A warm glow came over him whenever he thought of yesterday, the plate of food and motherly affection. A poor homeless boy sometimes needed the affection more than the food.
I’ll ask ’em if’n they needs any work done. Don’t want nothin’ fer nothin’. I can wash the dishes if there’s a box they can stand me on.
Knee exposed through the hole in his pants, shivering in the cool night air, on his way to the front door, he passed a window. His eyes widened, he opened his mouth and screamed: “Halp!”
Madden glanced up. Letting Patricia’s throat go, he grabbed the shotgun and ran to the window. A little boy sped off through the night, waving his arms and hollering at the top of his lungs. Madden knew, in that instant, his life was over. Angrily he bashed the window with the butt of the shotgun, then turned it around, aimed wildly, pulled both triggers.
The shotgun sounded like a cannon on the still October night, reverberating off the walls of buildings. Madden pulled back, blew out the lamp above the fireplace, knelt beside his former wife.
She was dead, thumb impressions around her throat where he’d strangled her. He felt happy, frightened, aware he’d gone too far. But hatred for the namby-pamby bitch overcame his reasoning.
He wondered what to do. Can I talk my way out of this? He snapped his finger, the perfect story came to him. No marshal in town, a thief broke into his house and attacked his wife. Madden tried to save her, the attacker ran away, Madden fired the shotgun but missed.
Two witnesses could contradict him: the little boy and Gail. A lawyer would tie the little boy in knots on the witness stand, and Gail, maybe the intruder killed her too?
Madden climbed the stairs, a grim smile on his face. I can think circles around anybody in this town. Wouldn’t be anything here but gophers, it weren’t for Bart Madden.
~*~
A crowd of late-night revelers watched the strange procession advance down the main street of town. John Stone rode in front of the posse, with Slipchuck to his left and Kevin McGeachy to his right. Behind them, Belle McGuinness and Bill Kincaid were tied head down over their saddles, Belle’s long blond hair trailing in the mud.
The posse came to the stop in front of the marshal’s office. They climbed down from their saddles, threw reins over the hitching post. “Take the bodies to Dr. White,” Stone said.
Slipchuck and two other posse members led the horses bearing dead toward the doctor’s home. Stone entered his office and took a double-barreled shotgun down from the wall. He loaded it, stuffed his pockets with additional cartridges.
“Who you a-gonna shoot?” McGeachy asked.
“Bart Madden.”
Stone walked out of the office, shotgun cradled in his arm. A miner lay unconscious in the gutter, the deserted street illuminated by light filtering through saloon windows. Stone stepped over the miner and headed toward the Madden residence. His lips compressed to a thin line, he thought of Belle and Kincaid lying side by side in the coroner’s examining room.
Less than twenty-four hours ago he made love to Belle. He hadn’t bathed since, her perfume still clung to him. He couldn’t quite accept that she put her life on the line for him. No woman, not even Marie, ever made the supreme sacrifice. She loved me, I used her.
“Johnny?”
Edgar Faraday teetered in front of a saloon, notebook and paper in hands. “Saw you pass by. Posse back? How’s about your exclusive story for the Lodestone Gazette.”
“Ask somebody else.”
“You’re the man who shot Randy LaFollette. My readers want to know about you.”

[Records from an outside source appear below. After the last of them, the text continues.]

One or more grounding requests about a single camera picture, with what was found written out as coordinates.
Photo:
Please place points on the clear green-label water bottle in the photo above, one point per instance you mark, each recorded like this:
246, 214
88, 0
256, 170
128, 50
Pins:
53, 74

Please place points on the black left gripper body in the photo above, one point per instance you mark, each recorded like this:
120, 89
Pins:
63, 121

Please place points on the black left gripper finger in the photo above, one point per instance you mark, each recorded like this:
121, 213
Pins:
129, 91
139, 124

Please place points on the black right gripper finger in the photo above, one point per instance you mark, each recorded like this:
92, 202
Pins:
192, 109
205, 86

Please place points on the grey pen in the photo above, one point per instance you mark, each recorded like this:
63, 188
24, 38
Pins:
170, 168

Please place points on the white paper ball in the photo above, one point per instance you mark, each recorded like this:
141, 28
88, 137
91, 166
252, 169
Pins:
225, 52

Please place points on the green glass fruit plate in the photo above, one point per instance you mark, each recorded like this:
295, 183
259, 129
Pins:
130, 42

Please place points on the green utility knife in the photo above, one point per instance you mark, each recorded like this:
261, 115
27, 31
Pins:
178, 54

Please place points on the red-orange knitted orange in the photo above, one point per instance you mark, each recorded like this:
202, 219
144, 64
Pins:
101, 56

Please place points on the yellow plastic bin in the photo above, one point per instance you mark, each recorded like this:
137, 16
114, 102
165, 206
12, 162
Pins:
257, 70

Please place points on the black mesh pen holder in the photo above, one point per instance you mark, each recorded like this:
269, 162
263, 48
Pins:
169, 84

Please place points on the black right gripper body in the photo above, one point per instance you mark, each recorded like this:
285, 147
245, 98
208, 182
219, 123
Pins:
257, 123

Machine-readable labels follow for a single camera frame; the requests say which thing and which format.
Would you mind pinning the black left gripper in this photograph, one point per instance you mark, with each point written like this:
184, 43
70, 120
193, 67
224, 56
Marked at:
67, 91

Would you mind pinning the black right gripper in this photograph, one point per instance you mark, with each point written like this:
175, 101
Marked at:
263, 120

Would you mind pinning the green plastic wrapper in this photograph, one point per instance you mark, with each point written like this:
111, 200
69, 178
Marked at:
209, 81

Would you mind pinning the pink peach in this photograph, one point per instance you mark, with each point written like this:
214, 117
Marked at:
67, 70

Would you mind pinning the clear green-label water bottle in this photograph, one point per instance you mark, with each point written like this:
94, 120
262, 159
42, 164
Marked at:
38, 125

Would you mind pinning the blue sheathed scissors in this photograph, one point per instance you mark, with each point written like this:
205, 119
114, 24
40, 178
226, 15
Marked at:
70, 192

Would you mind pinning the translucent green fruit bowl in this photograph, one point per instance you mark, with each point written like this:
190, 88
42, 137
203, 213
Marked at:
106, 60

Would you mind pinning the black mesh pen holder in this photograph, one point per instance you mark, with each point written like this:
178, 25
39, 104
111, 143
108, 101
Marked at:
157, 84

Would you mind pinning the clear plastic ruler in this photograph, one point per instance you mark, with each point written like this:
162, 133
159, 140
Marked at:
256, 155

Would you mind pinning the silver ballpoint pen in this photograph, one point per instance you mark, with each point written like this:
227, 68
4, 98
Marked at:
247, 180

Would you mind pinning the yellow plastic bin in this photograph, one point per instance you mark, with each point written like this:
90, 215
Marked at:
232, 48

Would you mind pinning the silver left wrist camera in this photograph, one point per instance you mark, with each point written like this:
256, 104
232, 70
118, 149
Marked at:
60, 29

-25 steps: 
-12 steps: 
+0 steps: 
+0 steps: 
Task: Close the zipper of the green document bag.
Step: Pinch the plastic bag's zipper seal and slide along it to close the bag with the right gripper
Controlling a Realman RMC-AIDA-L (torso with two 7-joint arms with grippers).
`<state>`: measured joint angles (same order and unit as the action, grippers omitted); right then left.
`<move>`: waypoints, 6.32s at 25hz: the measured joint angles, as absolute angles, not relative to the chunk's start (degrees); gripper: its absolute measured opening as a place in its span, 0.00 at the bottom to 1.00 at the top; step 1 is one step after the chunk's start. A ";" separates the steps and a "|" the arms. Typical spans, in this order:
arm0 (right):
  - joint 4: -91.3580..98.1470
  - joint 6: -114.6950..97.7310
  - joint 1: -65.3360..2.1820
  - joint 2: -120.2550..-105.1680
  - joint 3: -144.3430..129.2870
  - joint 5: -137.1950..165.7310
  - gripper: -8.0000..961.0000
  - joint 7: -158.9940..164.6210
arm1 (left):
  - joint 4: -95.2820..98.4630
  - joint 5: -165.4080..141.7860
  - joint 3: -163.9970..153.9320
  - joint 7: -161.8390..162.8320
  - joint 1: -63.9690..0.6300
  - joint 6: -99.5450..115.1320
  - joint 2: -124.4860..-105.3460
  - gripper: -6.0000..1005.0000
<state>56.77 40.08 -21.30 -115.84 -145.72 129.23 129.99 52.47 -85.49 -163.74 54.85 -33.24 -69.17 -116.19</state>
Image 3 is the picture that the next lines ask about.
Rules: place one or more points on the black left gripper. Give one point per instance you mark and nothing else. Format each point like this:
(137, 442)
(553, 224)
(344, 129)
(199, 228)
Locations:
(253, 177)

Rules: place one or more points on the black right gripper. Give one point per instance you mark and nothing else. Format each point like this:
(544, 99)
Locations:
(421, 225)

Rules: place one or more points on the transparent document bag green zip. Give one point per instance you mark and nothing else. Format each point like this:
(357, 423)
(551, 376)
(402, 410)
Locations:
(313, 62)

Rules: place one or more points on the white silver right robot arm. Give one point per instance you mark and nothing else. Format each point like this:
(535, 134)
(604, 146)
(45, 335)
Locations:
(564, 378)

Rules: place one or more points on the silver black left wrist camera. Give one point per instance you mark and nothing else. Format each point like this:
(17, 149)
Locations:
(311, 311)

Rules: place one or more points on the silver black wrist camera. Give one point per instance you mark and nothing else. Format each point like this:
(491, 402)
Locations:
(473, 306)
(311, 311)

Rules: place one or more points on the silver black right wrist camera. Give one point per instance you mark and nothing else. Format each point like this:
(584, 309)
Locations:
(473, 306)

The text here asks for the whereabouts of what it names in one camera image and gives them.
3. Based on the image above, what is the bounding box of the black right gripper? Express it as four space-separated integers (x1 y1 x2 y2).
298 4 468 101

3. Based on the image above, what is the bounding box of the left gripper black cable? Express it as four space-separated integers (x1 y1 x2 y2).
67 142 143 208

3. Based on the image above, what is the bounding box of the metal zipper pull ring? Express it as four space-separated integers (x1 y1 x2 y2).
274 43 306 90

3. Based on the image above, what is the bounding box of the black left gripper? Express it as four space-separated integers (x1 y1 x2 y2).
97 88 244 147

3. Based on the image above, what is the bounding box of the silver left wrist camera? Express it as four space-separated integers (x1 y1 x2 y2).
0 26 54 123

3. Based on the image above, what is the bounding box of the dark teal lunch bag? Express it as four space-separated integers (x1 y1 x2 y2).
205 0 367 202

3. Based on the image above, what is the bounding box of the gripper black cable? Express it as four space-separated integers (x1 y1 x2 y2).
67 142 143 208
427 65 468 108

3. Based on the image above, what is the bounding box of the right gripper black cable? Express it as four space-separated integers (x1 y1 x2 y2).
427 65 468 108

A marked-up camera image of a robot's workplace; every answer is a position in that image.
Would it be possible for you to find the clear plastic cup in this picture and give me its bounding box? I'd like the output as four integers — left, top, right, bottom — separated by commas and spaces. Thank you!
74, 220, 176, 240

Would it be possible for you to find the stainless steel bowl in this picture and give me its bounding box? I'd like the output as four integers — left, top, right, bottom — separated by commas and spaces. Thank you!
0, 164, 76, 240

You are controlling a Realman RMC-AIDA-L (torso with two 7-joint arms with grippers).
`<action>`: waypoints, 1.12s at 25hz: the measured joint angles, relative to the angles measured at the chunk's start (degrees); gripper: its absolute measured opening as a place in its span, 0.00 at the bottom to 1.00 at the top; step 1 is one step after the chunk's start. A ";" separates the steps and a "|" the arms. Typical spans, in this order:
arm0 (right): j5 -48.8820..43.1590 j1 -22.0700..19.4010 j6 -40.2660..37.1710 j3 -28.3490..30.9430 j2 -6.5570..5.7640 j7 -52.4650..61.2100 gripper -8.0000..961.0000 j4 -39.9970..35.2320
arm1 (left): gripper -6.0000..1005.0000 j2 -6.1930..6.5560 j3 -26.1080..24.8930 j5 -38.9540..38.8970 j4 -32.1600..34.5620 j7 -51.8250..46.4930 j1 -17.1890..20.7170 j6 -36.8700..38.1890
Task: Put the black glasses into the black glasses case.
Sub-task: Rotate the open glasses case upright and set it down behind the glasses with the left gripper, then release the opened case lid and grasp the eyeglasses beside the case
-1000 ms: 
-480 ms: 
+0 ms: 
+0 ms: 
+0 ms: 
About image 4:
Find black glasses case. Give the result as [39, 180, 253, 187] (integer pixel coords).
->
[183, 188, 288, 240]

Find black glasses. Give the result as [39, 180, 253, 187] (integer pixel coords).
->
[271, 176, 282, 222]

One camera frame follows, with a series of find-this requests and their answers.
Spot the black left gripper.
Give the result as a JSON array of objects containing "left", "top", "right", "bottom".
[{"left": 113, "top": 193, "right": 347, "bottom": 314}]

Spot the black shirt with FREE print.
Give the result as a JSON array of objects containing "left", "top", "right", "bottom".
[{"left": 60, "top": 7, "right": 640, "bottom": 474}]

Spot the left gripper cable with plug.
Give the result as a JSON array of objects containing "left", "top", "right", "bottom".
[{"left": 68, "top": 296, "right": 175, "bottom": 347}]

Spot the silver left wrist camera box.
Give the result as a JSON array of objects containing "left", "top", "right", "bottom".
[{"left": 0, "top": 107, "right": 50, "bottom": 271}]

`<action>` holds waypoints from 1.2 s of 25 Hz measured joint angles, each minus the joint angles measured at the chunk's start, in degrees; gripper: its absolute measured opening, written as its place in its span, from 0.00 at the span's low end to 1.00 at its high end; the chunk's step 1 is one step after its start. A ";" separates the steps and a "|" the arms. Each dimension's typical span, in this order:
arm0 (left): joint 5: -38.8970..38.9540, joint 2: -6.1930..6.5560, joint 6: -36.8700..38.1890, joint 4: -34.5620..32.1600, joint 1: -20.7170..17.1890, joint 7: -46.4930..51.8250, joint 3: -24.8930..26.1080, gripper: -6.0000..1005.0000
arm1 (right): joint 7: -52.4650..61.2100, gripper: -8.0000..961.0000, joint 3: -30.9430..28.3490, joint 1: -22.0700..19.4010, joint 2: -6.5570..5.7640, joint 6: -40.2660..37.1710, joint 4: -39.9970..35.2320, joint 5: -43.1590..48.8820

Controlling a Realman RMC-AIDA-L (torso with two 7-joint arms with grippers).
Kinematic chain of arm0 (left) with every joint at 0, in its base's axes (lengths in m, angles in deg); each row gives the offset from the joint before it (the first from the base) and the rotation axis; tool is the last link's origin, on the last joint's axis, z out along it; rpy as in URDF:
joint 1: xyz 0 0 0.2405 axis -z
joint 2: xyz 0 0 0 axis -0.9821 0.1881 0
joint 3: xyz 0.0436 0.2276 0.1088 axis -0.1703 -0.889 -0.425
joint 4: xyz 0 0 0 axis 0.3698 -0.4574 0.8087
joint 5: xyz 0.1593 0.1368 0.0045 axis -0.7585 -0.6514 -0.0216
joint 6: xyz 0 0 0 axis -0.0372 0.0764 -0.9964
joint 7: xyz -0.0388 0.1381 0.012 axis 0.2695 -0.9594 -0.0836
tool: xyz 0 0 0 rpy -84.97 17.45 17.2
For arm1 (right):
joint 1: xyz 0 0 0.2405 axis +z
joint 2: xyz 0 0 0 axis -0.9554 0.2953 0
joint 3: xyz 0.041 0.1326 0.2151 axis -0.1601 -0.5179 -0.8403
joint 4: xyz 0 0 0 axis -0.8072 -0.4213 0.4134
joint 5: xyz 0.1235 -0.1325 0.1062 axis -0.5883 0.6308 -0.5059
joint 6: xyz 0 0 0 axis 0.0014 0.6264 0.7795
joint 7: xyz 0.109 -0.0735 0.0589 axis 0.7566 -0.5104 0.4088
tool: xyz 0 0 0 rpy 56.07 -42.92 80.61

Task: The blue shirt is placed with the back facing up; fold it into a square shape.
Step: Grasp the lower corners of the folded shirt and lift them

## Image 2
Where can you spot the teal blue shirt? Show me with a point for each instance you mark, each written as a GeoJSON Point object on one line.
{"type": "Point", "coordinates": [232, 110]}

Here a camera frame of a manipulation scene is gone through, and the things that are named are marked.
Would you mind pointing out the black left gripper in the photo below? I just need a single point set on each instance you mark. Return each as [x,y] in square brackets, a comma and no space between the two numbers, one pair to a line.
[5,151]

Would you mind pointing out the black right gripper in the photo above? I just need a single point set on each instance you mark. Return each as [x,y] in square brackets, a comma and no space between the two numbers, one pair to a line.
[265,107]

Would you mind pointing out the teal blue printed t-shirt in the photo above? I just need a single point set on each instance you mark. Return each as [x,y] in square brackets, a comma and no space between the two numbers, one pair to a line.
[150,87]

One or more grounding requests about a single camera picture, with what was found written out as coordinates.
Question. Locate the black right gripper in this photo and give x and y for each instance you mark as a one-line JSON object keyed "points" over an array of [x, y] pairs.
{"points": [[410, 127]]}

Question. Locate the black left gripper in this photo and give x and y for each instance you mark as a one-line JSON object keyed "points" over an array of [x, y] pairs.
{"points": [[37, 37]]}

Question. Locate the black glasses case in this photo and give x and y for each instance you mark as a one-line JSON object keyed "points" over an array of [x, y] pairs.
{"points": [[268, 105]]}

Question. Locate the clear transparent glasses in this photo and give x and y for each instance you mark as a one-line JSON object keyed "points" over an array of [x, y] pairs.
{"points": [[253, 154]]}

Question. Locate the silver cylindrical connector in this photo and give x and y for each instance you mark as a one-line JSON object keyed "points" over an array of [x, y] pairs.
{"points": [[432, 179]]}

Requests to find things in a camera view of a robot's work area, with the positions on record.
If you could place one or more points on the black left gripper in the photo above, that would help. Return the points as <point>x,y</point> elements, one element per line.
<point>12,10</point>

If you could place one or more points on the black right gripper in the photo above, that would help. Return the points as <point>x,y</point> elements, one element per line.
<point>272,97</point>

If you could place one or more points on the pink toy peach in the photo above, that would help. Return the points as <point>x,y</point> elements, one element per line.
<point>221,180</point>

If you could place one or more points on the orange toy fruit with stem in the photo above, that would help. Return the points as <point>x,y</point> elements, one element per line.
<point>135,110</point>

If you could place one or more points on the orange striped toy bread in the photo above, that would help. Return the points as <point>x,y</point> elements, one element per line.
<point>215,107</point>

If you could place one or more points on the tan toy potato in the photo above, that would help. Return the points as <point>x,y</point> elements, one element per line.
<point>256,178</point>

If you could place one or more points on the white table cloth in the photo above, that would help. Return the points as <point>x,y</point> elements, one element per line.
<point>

“Write about me, a thousand lunatics’ll try to shoot me down.”
Faraday made a face of exaggerated mock indignation. “You wanted to print the truth about other people, but I can’t tell the truth about you?”
“Something I got to do.”
Stone’s spurs jangled every time his boot heels hit the sidewalk. Plinking pianos could be heard through closed windows of saloons. Wish I sat down with Kincaid and had a talk. Could’ve settled everything, but he was afraid I’d give him away.
Stone stepped over another miner lying unconscious on the sidewalk. He heard footsteps across the street. A scrawny little Negro boy dressed in rags ran toward him.
“Marshal. Marshal.” The boy waved his arms excitedly in the air.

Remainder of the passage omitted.